◆ EXERCISE INSTRUCTIONS ◆
Skip the pictures and repeat each line of the data exactly.
DATASET EXCERPT Block Start
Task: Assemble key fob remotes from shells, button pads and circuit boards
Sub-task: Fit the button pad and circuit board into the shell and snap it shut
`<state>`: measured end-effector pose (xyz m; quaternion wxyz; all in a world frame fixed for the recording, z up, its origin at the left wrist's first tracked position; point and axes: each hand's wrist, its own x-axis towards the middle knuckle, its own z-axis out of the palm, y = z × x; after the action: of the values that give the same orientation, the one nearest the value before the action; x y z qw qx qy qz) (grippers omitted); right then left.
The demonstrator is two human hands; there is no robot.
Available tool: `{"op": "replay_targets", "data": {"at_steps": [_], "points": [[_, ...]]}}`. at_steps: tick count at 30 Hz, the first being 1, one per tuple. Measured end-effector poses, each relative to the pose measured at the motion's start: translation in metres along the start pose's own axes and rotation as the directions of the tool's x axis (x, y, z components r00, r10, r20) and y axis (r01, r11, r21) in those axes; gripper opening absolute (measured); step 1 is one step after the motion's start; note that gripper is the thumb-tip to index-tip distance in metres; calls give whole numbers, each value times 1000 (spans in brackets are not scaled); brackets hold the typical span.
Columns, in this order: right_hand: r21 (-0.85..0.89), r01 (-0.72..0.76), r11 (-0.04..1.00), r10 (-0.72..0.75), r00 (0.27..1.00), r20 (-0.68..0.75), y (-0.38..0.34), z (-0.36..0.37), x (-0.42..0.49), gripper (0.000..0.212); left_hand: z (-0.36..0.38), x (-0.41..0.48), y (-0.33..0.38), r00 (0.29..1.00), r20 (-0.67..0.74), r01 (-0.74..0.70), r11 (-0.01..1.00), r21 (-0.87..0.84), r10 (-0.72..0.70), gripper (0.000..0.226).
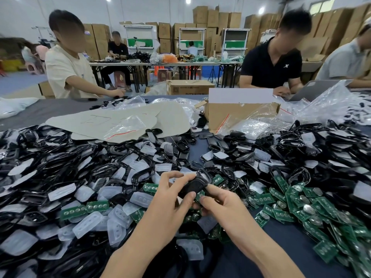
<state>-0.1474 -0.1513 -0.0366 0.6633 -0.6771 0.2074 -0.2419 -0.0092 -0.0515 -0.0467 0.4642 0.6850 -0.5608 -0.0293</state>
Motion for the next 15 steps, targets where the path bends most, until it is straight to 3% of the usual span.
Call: {"op": "replay_targets", "data": {"at_steps": [3, 8, 15], "points": [[35, -4, 999, 6, 999, -53, 1, -1, 1, 38, -1, -1, -1, 999, 38, -26, 999, 40, 24, 35], [55, -22, 998, 26, 997, -67, 5, -6, 1, 39, -8, 1, -2, 993, 80, -104, 960, 260, 86, 57], [73, -20, 997, 22, 1000, -23, 10, -9, 2, 37, -11, -4, 3, 991, 89, -121, 932, 343, 96, 52]]}}
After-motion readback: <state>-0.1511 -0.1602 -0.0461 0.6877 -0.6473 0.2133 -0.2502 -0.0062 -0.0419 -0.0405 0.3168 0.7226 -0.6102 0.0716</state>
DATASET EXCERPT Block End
◆ OUTPUT OF THE EXERCISE ◆
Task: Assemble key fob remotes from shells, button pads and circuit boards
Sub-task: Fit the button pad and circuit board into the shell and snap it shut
`<state>`: measured end-effector pose (xyz m; quaternion wxyz; all in a world frame fixed for the recording, z up, its origin at the left wrist's first tracked position; point and axes: each hand's wrist, its own x-axis towards the middle knuckle, its own z-axis out of the palm, y = z × x; after the action: of the values that give the same orientation, the one nearest the value before the action; x y z qw qx qy qz) (grippers omitted); right then left.
The demonstrator is two human hands; there is no robot.
Available tool: `{"op": "replay_targets", "data": {"at_steps": [_], "points": [[_, ...]]}}`. at_steps: tick count at 30 Hz, the first being 1, one per tuple. Measured end-effector poses, each relative to the pose measured at the motion's start: translation in metres along the start pose's own axes and rotation as the directions of the tool's x axis (x, y, z components r00, r10, r20) and y axis (r01, r11, r21) in those axes; gripper opening absolute (measured); step 1 is one step after the motion's start; note that gripper is the thumb-tip to index-tip distance in metres; calls give whole numbers, each value times 1000 (spans in brackets are not scaled); brackets hold the typical span.
Columns, in this order: right_hand: r21 (-0.85..0.89), r01 (-0.72..0.76), r11 (-0.04..1.00), r10 (-0.72..0.75), r00 (0.27..1.00), r20 (-0.68..0.75), y (-0.38..0.34), z (-0.36..0.37), x (-0.42..0.49), gripper (0.000..0.212); left_hand: z (-0.36..0.38), x (-0.41..0.48), y (-0.33..0.38), r00 (0.29..1.00), r20 (-0.67..0.74), r01 (-0.74..0.70), r11 (-0.01..1.00), r21 (-0.87..0.84), r10 (-0.72..0.70), gripper (0.000..0.226).
<state>-0.1474 -0.1513 -0.0366 0.6633 -0.6771 0.2074 -0.2419 -0.0092 -0.0515 -0.0467 0.4642 0.6850 -0.5608 -0.0293</state>
Motion for the next 15 steps, targets where the path bends most, until it is straight to 3% of the usual span.
Call: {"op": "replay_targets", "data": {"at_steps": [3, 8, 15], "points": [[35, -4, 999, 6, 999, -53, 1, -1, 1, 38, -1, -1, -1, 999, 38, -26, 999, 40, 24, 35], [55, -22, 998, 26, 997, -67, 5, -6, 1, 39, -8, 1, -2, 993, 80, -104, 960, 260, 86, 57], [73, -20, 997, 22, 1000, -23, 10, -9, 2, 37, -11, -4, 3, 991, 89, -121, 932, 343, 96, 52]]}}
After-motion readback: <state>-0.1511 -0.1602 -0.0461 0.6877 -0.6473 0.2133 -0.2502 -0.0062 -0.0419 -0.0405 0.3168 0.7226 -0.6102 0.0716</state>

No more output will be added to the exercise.